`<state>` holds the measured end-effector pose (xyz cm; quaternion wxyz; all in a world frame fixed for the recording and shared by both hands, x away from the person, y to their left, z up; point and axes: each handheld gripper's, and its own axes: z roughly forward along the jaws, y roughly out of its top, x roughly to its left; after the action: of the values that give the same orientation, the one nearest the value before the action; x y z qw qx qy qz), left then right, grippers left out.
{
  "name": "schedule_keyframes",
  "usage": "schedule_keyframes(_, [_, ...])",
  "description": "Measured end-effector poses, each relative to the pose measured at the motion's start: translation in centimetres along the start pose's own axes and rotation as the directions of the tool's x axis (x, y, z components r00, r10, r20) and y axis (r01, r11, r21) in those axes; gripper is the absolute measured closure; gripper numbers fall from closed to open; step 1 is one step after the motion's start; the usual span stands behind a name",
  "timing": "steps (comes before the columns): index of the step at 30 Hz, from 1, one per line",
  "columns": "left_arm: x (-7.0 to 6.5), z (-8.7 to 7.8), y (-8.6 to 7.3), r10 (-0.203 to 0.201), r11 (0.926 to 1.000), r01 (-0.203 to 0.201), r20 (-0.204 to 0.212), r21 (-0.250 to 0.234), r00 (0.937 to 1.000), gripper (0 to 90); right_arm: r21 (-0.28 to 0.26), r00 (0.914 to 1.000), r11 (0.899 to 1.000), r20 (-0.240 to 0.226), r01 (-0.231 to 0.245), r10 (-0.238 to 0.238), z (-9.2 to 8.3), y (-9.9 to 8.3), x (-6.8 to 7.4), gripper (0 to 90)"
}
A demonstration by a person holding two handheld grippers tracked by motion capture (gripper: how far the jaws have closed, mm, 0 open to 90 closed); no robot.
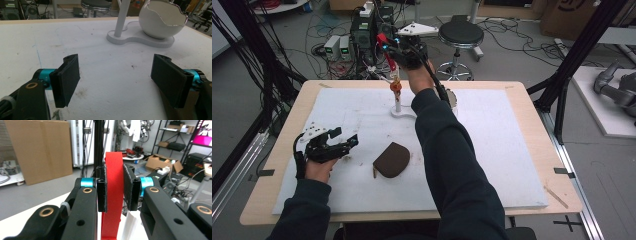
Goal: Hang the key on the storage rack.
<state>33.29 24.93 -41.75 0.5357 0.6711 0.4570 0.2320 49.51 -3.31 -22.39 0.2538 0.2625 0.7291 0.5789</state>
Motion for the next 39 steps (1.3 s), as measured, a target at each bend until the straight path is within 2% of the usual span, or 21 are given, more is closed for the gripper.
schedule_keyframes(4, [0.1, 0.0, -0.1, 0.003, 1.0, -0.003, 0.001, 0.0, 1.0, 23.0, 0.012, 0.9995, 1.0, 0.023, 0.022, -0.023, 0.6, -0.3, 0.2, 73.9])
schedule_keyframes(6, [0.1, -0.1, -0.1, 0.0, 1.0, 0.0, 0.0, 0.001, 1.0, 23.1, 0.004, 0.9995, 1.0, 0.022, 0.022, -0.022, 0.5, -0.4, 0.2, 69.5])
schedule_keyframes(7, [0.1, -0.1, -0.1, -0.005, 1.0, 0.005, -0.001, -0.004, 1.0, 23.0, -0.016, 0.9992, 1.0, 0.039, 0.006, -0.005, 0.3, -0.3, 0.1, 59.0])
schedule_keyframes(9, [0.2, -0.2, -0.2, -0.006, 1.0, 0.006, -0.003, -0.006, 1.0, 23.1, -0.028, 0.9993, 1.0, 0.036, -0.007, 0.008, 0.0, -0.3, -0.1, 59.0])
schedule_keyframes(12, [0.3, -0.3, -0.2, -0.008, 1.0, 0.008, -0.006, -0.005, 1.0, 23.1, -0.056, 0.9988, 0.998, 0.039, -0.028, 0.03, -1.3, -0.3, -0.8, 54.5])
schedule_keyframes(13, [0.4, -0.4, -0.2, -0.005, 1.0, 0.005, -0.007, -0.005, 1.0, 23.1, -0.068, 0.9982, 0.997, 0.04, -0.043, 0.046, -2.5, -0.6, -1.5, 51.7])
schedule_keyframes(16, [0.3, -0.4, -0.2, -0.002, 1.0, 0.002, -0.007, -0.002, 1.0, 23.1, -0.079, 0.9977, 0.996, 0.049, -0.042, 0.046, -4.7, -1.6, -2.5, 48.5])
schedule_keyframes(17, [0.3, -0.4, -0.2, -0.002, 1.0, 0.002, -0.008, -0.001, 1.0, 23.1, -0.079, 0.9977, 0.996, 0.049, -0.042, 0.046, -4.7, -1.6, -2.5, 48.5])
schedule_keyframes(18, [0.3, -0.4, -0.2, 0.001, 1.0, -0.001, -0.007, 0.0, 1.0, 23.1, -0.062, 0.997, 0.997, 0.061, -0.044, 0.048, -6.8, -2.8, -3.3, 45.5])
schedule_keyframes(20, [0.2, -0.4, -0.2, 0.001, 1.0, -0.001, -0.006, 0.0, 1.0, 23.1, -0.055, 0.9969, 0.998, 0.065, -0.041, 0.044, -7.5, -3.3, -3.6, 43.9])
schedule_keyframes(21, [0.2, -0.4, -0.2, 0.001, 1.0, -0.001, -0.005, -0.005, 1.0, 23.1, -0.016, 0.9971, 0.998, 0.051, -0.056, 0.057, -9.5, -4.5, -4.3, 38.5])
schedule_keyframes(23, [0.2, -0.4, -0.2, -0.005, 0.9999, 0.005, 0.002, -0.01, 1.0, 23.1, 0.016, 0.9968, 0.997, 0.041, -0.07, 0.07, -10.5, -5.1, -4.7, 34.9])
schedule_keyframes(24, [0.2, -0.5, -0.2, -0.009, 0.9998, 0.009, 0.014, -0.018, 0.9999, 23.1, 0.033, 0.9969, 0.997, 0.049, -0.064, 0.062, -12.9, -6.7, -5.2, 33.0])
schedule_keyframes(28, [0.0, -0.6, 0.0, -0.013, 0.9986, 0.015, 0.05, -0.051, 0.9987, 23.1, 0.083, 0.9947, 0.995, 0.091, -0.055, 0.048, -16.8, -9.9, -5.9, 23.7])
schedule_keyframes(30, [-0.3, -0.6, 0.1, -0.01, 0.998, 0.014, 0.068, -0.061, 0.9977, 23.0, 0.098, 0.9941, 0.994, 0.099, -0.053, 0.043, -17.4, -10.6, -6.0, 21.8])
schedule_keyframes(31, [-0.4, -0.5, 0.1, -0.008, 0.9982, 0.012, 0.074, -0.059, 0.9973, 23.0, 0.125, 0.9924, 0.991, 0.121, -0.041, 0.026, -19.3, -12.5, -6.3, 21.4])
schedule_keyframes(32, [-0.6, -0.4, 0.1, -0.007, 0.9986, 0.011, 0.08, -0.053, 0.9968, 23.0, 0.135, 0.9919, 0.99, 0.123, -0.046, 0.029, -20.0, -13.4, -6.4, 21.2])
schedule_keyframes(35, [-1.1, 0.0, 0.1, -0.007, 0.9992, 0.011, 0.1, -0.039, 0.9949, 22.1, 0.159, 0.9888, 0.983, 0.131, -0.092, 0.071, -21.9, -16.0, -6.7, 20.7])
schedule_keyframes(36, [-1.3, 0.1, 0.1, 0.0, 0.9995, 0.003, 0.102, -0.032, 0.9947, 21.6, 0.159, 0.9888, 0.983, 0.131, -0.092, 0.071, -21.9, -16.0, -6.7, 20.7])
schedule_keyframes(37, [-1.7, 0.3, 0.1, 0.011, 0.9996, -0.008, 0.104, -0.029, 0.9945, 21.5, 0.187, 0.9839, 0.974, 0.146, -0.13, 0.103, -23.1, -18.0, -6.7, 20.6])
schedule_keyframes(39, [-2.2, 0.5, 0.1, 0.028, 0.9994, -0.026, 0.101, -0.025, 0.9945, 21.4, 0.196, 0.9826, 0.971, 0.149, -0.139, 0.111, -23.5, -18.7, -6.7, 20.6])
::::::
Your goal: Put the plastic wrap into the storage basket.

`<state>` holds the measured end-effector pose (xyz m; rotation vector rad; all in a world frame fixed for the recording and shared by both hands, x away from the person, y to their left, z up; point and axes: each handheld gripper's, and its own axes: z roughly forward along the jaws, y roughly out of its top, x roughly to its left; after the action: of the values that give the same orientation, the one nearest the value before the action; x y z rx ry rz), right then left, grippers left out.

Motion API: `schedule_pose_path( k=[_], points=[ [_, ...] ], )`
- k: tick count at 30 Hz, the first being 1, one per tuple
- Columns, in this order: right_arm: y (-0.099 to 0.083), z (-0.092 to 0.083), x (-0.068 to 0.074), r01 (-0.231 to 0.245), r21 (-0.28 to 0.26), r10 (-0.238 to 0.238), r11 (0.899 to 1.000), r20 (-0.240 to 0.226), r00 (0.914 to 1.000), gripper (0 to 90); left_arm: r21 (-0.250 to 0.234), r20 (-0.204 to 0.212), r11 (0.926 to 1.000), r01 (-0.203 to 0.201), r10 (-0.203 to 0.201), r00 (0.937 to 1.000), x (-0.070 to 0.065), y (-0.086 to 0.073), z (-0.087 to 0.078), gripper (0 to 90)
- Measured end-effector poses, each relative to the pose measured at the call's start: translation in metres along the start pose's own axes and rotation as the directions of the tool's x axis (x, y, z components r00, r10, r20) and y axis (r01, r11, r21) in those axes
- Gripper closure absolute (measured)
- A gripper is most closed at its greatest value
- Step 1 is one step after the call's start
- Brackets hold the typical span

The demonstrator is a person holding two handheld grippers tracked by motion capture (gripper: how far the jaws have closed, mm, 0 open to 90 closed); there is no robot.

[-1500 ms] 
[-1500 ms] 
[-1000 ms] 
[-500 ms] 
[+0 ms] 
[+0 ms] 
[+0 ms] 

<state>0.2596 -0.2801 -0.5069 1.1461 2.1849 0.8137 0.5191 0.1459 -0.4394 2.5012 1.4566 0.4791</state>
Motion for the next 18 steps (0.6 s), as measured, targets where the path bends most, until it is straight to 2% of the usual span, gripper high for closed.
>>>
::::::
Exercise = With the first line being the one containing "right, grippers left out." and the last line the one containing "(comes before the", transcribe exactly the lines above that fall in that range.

Task answer =
`<state>` holds the measured end-effector pose (xyz cm; quaternion wxyz; all in a world frame fixed for the recording and shared by both hands, x away from the person, y to their left, z up; point and axes: each handheld gripper's, and its own axes: z roughly forward along the jaws, y roughly out of its top, x roughly to its left; after the action: of the values that give the same orientation, the one nearest the value before the action; x y z qw qx qy qz), left then right, grippers left out.
{
  "name": "schedule_keyframes",
  "usage": "schedule_keyframes(_, [_, ...])",
  "description": "Measured end-effector poses, each relative to the pose measured at the motion's start: translation in centimetres along the start pose's own axes and rotation as the directions of the tool's x axis (x, y, z components r00, r10, r20) and y axis (r01, r11, r21) in those axes; gripper is the absolute measured closure; gripper numbers fall from closed to open; step 1 is one step after the motion's start; the usual span stands behind a name",
  "timing": "steps (comes before the columns): index of the step at 30 Hz, from 1, one per line",

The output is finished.